'Clustering' documents automatically to support scoping reviews of research

Article type
Authors
Thomas J1, Stansfield C2, Kavanagh J3
1Institute of Education; EPPI-Centre, London; UK
2Social Science Research Unit, Institute of Education, London, UK
3Social Science Research Unit, EPPI- Centre, London, UK
Abstract
Background: Scoping reviews differ from systematic reviews in that they are limited to a preliminary assessment of the potential scope and size of the relevant research literature, and indicate potential research gaps. They are often conducted on the title and abstract level, and describe different aspects of the research literature, for example, study design, population, intervention elements and outcomes. The EPPI-Centre conducted two such scoping reviews for the Department of Health in England. Objectives: To assess the value of automated clustering using text mining to provide rapid descriptive codes across a range of study characteristics in order to generate themes across research records. Methods: Studies included in two public health-related systematic scoping reviews that have previously been coded by researchers across a range of characteristics at the title and abstract level were uploaded to the text mining software. The clustering function was employed to generate descriptive codes for all research records. Comparisons were made between the automated and researcher-assigned codes.

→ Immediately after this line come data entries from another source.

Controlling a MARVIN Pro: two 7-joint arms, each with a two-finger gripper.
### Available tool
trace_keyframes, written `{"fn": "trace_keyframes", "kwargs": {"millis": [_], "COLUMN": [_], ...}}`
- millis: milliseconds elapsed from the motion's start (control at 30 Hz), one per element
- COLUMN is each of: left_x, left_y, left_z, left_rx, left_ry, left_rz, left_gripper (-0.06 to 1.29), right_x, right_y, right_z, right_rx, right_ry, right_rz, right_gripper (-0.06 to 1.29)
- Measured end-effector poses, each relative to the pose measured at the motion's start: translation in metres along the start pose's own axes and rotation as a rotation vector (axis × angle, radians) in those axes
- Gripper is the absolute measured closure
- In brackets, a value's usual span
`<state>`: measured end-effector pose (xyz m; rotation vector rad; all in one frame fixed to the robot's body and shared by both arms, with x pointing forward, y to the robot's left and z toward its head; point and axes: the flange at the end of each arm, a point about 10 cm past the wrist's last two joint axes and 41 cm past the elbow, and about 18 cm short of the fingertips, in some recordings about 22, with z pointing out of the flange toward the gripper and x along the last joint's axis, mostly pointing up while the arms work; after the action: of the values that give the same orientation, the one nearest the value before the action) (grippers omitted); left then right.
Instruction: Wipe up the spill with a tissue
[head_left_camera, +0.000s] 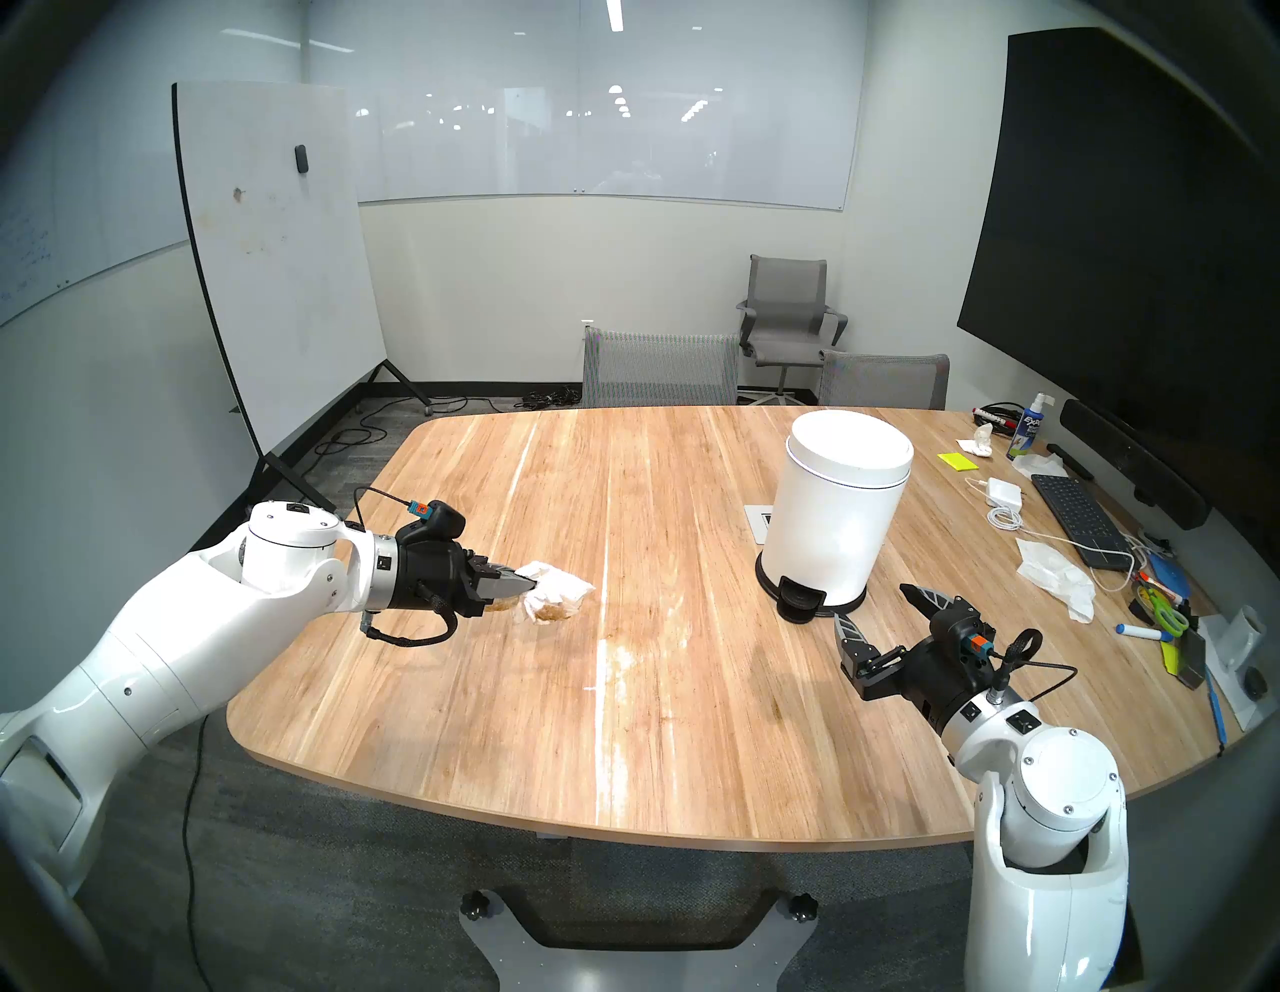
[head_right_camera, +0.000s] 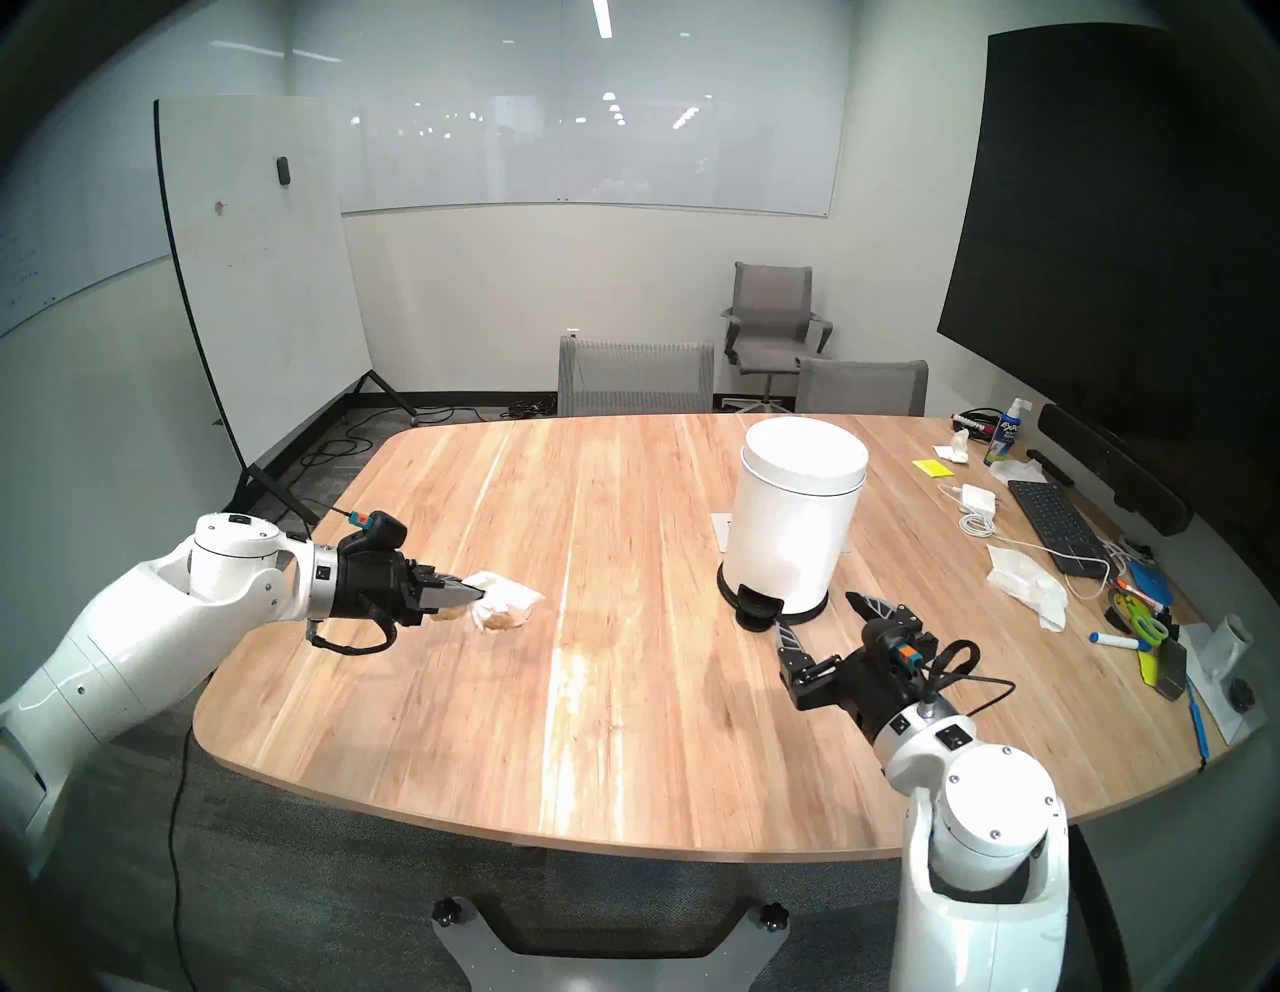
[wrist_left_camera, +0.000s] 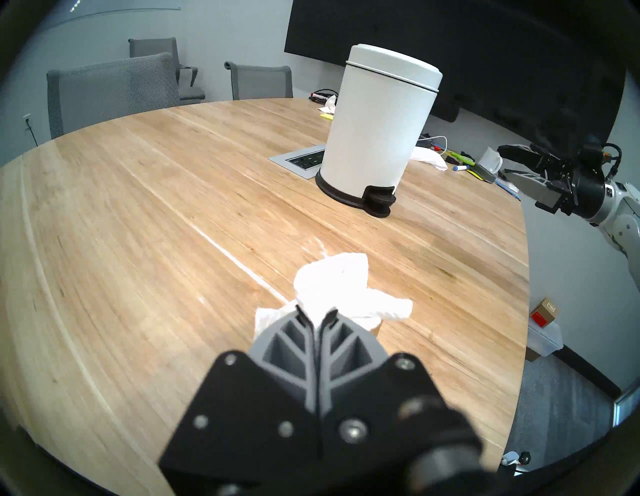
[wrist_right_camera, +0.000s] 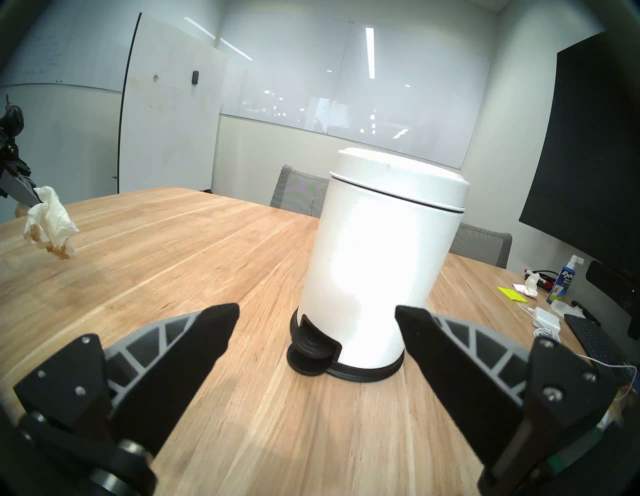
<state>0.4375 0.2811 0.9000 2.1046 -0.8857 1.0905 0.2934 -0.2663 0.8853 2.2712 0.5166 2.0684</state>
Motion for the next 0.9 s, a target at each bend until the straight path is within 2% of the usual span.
{"fn": "trace_keyframes", "kwargs": {"millis": [900], "left_x": [0.0004], "left_y": [-0.0003], "left_z": [-0.0009], "left_rx": [0.000], "left_ry": [0.001], "left_rz": [0.002], "left_gripper": [1.25], "right_x": [0.0000], "right_y": [0.0000], "right_z": [0.0000], "right_rx": [0.000], "right_ry": [0.000], "right_rz": [0.000], "right_gripper": [-0.01]}}
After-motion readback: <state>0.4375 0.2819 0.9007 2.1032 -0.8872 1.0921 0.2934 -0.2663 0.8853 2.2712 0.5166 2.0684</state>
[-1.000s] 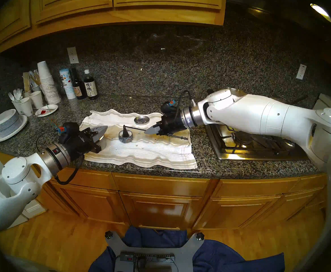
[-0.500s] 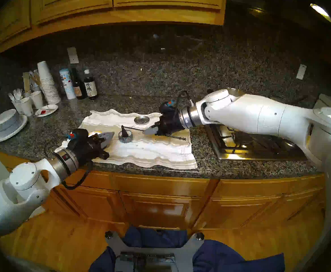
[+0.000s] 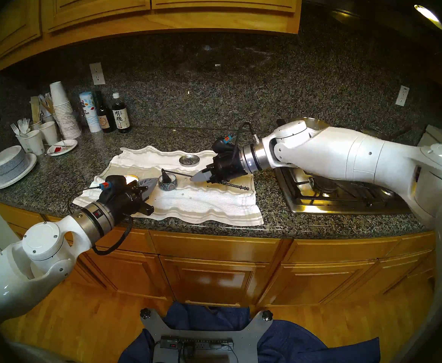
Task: Put out candle flame
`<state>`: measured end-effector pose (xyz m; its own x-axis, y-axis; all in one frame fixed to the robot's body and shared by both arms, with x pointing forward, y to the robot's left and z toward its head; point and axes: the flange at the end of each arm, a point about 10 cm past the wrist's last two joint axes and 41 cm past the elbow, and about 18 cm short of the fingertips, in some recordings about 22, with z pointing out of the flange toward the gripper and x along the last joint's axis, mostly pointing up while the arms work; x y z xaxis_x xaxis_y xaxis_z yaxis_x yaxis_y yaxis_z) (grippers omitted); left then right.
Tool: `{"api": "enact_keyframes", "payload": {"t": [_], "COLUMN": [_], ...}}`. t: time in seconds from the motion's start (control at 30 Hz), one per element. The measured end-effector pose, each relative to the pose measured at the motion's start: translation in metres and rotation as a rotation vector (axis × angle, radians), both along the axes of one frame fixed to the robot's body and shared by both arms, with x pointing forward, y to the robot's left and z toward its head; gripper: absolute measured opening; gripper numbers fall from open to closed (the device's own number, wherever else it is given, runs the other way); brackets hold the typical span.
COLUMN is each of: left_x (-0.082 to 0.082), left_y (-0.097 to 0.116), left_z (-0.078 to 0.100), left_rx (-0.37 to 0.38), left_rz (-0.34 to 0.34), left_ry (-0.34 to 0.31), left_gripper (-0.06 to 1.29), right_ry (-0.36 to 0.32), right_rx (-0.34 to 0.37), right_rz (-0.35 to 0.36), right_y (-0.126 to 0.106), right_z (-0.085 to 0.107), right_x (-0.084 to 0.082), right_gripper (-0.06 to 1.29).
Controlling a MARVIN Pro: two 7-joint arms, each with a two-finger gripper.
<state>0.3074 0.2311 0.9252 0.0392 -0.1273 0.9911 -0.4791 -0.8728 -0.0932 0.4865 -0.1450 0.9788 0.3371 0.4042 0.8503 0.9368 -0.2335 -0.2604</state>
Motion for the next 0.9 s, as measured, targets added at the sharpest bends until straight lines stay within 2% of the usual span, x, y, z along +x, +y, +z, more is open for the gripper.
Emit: {"api": "enact_keyframes", "payload": {"t": [0.3, 0.5, 0.9], "left_x": [0.008, 0.019, 0.042], "left_y": [0.009, 0.026, 0.089], "left_z": [0.012, 0.027, 0.045], "left_rx": [0.007, 0.007, 0.020], "left_rz": [0.046, 0.104, 0.285], "left_ry": [-0.046, -0.091, -0.146], "left_gripper": [-0.02, -0.02, -0.02], "right_ry": [-0.016, -0.027, -0.051], "right_rx": [0.012, 0.024, 0.058], "right_rz": [0.000, 0.001, 0.015], "right_y": [-0.002, -0.002, 0.005], "right_z": [0.008, 0.013, 0.024], "right_x": [-0.002, -0.004, -0.010], "right_gripper": [-0.04, -0.04, -0.04]}}
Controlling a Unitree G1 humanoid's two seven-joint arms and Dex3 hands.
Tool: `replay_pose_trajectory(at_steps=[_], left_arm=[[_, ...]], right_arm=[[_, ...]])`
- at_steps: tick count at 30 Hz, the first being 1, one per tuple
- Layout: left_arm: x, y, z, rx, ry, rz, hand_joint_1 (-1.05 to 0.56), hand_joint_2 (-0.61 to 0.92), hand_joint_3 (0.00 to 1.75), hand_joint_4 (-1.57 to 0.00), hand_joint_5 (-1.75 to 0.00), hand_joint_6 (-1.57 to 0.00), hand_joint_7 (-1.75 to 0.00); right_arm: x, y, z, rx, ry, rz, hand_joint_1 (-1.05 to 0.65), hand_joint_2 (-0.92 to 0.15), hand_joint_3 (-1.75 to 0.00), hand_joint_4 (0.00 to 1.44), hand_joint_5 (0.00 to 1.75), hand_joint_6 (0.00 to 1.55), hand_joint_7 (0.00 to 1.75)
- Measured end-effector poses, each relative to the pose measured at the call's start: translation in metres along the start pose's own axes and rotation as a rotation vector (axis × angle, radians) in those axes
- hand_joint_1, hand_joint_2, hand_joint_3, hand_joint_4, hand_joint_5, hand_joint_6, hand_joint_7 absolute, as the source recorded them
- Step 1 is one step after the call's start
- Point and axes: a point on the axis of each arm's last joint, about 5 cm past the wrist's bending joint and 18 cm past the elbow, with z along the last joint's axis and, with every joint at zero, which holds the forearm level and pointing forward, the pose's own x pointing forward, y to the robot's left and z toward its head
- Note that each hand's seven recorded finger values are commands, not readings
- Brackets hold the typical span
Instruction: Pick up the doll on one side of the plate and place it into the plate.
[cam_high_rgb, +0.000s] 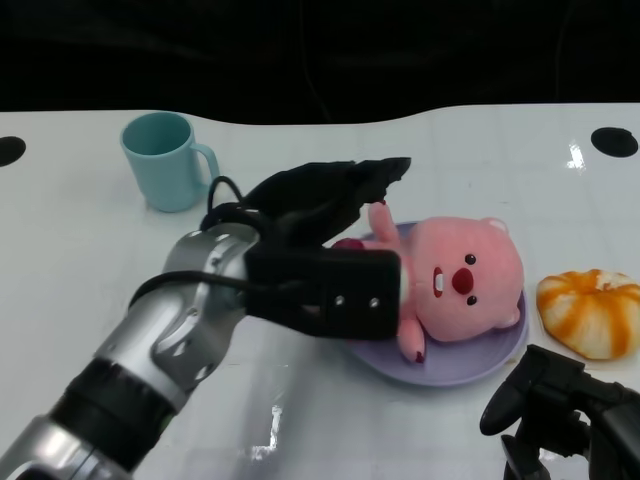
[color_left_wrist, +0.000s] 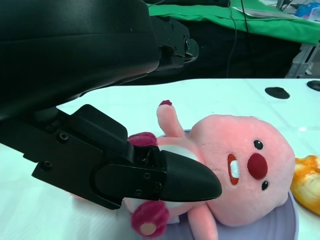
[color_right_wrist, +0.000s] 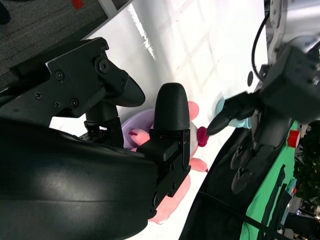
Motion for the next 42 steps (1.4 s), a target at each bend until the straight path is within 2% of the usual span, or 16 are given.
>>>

Results: Preliminary results indicate clustering can be useful in describing literature for scoping reviews thematically in terms of topic focus, population groups and well-described study designs. Researcher input and knowledge of the literature enhances the usefulness in application. Optimal use of the function is a combination of researcher checking and reassigning ambiguous codes, variation of the minimum word length for clustering (longer descriptive labels result in smaller, more focused clusters) and undertaking manual free-text searches in conjunction with cluster-assigned codes. Conclusions: Clustering is a promising tool in contributing to rapid scoping reviews, although there are limitations owing to the diverse terminology used in describing public health literature.